Go through the records line by line from the top and repeat each one exactly, ending with the line that contains "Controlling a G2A".
=== Entries supplied ===
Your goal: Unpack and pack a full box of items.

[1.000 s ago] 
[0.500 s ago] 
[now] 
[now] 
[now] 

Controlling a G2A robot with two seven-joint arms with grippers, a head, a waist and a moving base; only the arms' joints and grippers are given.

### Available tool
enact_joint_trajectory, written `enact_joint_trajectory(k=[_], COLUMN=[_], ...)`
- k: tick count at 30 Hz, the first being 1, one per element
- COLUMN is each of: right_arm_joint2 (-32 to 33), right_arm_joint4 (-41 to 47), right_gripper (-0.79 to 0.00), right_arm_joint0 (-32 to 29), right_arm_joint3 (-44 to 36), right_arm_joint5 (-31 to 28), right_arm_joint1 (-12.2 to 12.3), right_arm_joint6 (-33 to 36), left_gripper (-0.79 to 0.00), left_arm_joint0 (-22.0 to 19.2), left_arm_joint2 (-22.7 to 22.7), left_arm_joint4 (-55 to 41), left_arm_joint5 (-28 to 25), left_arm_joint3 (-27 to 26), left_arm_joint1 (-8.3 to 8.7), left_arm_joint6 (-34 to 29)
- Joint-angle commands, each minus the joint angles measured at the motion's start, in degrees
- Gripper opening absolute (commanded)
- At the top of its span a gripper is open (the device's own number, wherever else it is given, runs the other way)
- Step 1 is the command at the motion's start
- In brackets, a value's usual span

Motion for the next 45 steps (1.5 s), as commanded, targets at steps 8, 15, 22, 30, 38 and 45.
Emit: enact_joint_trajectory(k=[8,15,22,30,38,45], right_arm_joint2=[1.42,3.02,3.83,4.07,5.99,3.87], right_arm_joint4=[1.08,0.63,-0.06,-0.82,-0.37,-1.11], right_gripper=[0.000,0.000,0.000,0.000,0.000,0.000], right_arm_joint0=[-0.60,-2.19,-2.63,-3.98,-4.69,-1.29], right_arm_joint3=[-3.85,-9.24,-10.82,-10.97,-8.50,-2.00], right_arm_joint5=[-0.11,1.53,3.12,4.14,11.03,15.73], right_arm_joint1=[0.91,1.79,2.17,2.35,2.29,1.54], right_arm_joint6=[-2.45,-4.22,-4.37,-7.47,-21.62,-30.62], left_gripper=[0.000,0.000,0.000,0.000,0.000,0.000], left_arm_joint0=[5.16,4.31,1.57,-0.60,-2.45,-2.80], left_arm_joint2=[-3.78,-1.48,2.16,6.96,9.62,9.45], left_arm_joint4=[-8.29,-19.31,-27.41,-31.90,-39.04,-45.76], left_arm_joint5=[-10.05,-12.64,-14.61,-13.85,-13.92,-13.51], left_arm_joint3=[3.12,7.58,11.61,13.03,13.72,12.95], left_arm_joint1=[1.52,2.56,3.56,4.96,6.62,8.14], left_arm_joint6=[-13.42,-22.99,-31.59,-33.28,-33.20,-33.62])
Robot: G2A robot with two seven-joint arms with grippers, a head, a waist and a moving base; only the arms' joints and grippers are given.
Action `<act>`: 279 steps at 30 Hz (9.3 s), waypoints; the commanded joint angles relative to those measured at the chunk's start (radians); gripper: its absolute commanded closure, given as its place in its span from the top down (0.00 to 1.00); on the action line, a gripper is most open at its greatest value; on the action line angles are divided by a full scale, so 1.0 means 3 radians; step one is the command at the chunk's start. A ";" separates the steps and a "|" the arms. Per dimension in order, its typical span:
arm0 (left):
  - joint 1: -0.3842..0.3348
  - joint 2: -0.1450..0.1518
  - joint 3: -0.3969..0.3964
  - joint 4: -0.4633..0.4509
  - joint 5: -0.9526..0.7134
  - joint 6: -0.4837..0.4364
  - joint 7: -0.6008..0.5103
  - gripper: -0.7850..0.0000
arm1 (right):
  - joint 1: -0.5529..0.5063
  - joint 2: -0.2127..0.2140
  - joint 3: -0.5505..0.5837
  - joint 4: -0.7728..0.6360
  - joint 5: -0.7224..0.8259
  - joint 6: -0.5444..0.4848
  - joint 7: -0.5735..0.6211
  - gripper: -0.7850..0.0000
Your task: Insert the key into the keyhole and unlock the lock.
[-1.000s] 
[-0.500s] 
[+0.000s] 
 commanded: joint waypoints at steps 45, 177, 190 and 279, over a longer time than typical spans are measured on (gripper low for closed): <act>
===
> [Response area]:
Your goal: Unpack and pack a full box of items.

[1.000 s ago] 
[0.500 s ago] 
[now] 
[now] 
[now] 

Controlling a G2A robot with two seven-joint arms with grippers, a head, a waist and a moving base; only the arms' joints and grippers are given.

No additional answer is expected.